◆ **PROMPT**
Could you filter the listing for lines with the word "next" and return them?

◆ **MATERIAL FOR THE TASK**
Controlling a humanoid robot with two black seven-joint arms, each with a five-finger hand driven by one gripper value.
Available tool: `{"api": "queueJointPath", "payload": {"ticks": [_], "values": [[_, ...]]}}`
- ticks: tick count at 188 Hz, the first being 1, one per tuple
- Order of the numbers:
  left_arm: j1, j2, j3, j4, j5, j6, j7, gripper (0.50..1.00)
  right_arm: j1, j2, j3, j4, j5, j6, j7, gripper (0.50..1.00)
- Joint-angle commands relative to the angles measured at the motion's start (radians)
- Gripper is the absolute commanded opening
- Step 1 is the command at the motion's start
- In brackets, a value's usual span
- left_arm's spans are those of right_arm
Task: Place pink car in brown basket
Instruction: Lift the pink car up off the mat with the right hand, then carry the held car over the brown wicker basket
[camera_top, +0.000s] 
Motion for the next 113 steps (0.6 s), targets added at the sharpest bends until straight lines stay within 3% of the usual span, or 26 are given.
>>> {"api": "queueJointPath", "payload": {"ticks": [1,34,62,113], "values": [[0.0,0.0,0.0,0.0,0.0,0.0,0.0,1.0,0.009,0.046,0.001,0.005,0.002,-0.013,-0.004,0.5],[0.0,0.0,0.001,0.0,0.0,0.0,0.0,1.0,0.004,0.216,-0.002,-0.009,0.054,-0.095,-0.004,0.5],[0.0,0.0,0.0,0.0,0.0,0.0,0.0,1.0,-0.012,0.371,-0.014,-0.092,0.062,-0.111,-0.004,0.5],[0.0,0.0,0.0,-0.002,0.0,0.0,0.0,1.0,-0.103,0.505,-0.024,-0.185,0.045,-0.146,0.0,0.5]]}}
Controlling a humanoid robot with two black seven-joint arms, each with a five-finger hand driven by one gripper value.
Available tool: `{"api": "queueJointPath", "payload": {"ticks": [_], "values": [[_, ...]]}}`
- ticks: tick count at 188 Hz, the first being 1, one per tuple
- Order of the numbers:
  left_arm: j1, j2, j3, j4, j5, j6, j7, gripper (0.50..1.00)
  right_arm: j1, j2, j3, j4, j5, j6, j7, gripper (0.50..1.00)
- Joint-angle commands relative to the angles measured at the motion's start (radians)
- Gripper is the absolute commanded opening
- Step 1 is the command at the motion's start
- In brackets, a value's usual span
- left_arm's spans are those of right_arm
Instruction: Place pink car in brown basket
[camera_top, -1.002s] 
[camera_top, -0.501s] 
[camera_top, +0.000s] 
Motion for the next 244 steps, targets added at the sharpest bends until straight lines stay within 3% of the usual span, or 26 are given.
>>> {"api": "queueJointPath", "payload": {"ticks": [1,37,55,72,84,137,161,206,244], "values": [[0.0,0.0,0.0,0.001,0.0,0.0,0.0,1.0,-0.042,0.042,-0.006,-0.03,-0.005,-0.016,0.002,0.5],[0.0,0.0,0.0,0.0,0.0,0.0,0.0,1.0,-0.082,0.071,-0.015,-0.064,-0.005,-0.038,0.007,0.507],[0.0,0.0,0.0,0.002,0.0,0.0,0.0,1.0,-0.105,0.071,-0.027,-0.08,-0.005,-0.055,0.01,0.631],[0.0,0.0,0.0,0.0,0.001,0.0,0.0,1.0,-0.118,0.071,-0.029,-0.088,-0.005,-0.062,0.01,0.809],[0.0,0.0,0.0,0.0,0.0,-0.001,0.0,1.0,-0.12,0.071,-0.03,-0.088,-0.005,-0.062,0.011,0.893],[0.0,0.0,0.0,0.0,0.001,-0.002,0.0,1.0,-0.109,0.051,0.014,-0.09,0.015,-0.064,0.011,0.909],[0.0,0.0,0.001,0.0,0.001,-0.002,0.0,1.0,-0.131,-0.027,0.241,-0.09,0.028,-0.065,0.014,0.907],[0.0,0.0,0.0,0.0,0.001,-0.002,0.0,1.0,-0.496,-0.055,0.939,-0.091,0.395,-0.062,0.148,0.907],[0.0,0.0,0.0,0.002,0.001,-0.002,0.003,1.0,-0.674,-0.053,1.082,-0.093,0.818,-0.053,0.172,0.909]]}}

◆ **EXERCISE SOLUTION**
Motion for the next 113 steps (0.6 s), targets added at the sharpest bends until straight lines stay within 3% of the usual span, or 26 are given.
Motion for the next 244 steps, targets added at the sharpest bends until straight lines stay within 3% of the usual span, or 26 are given.

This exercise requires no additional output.